What he brought back was very different from his earlier work in its brighter colours and in its depiction of this arid region and its gaucho people. Most of the gouaches and watercolours he made during the trip were donated, as a valuable pictorial record of the colony, to the National Library of Wales and shown at the National Eisteddfod of 1971. A brief visit to Venice in 1979 again suggested the direction in which his work might have developed if only he had not felt so committed to his native North Wales.

Kyffin Williams was also an accomplished writer. He published two volumes of autobiography: Across the Straits (1973), which describes his boyhood and youth, and its sequel A Wider Sky (1991), which he dedicated to Lord Anglesey. A superb raconteur, he wrote with panache about the people and places he had known, often movingly and always with wit and compassion. A good selection of his paintings and drawings was reproduced in The Land and the Sea (1998).

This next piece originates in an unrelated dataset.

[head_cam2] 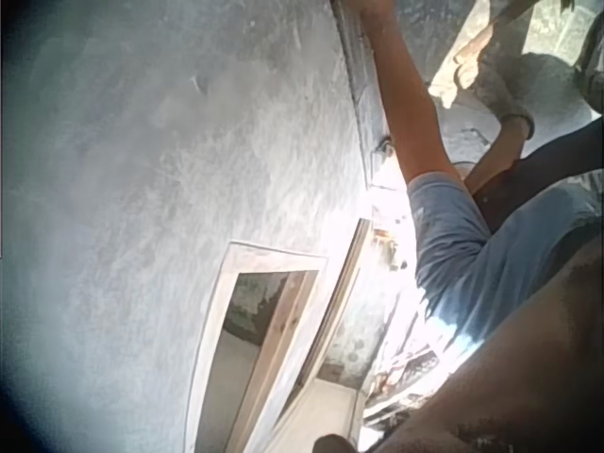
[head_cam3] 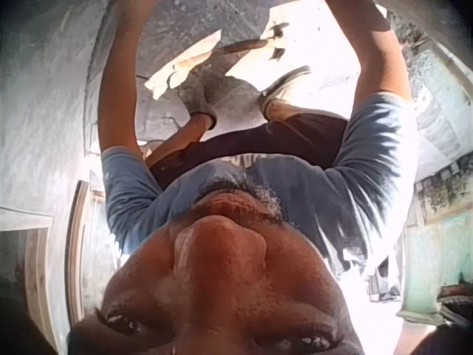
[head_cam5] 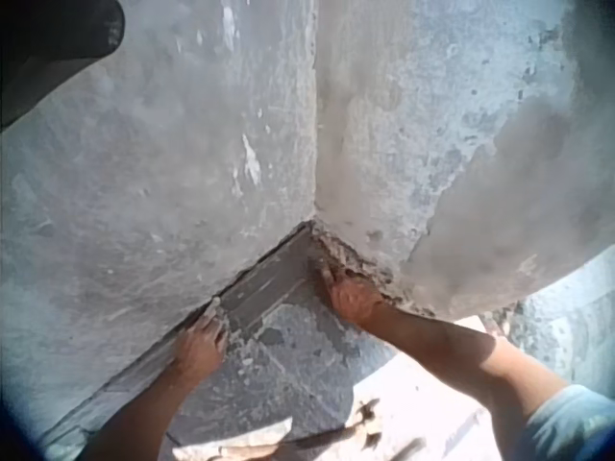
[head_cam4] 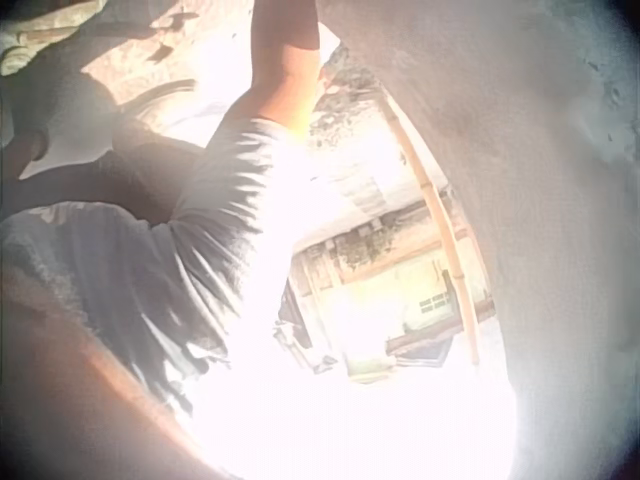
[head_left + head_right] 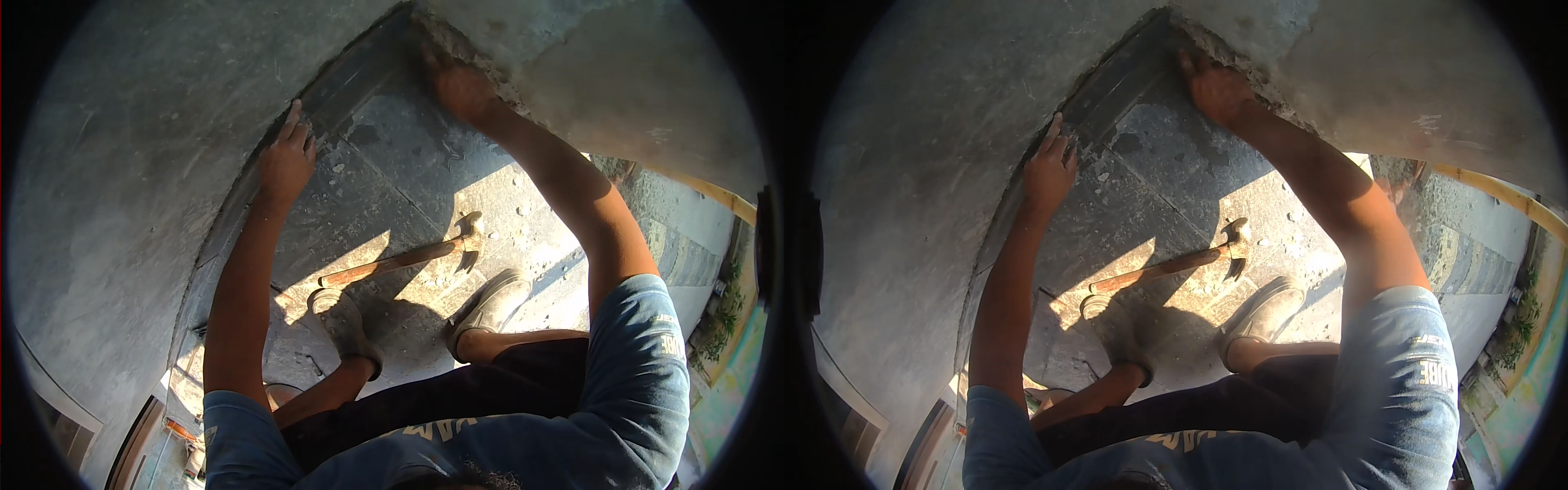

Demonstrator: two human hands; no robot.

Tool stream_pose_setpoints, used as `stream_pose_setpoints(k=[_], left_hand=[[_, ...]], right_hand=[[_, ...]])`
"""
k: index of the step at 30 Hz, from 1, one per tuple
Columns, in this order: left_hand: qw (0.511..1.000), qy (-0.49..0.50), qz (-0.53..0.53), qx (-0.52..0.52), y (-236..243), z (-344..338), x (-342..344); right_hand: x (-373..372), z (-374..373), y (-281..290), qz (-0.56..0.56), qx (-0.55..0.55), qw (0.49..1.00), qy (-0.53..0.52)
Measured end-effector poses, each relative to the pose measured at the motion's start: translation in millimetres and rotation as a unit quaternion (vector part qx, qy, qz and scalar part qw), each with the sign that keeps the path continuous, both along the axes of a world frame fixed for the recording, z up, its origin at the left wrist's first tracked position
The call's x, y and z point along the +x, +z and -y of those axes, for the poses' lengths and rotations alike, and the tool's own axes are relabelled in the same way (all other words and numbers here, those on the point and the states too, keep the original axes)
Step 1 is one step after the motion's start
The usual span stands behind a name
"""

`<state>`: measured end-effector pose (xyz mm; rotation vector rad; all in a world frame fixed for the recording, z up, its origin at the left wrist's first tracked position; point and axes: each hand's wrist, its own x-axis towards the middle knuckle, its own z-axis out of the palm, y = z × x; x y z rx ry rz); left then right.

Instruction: Applying mortar to a brick and carefully placing it into a gap in a wall under renovation.

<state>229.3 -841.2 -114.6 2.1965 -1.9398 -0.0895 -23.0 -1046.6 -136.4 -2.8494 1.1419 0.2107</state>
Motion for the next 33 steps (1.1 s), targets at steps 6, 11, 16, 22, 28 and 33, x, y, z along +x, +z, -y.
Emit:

In one of his many anecdotes, he told how, while out painting one afternoon in Anglesey, he returned to his car parked in a narrow lane only to find that it was stuck in the muddy ditch. The noise of the revving engine as he tried to start it attracted the attention of a farmer in a nearby field, who promptly helped him to get the car going again. In gratitude, Williams, the most amiable and generous of men, then thrust into the man's hands one of the sketches from which he habitually worked; today it would fetch a thousand pounds in a Cardiff or London gallery. The farmer took one blank look at it, pushed back his cap in bewilderment, roughly folded the paper into eight squares and stuffed it into his back pocket. "Diolch," he said curtly, "thank you" - and quickly disappeared through the hedge.

Curiously, given that Kyffin Williams depended so much on official and corporate patronage, he was not averse to expressing acerbic views about such bodies as the Welsh Arts Council, which neglected him for many years, and the ill-fated Centre for the Visual Arts in Cardiff, which during its brief existence in 1999/2000 showed only the work of what he considered the second-rate avant-garde. He was passionately in favour of a National Art Gallery for Wales, which we still do not have, and warmly supportive of the younger painters of whom he approved.

One of his obiter dicta was "A painter who pursues success and fashion, chasing after them with the utmost vigour, will, in fact, always be five minutes late". He was able to say this more often, moreover, towards the end of his life when his pictures were fetching high prices and his work had achieved iconic status in Wales. There was a joke about the price of his paintings: "They cost a kyffin lot."

Meic Stephens

Further to Meic Stephens's well- observed obituary of Kyffin Williams, perhaps a few more words might be devoted to his time at Highgate School, writes Martin Levy.

Kyffin (whose name, we were all instructed, rhymed with puffin) was an inspirational teacher. Seen as a breath of fresh air within the confines of a conventional educational establishment, Kyffin shared his passion for art, particularly with those pupils who took art or art history in their final years. Painting, in his view, ended with Cézanne; there was no argument.

His opinion of 20th-century art led to lively discussions with his young protégés who, quite naturally, were not as instinctively hostile to the inventions of that period. But with his warm smile, rolling laugh and inimitable voice, he encouraged thoughtfulness and had the respect of his students. Indeed, he maintained contact and followed with interest the careers of those whose lifelong interest in art he first kindled.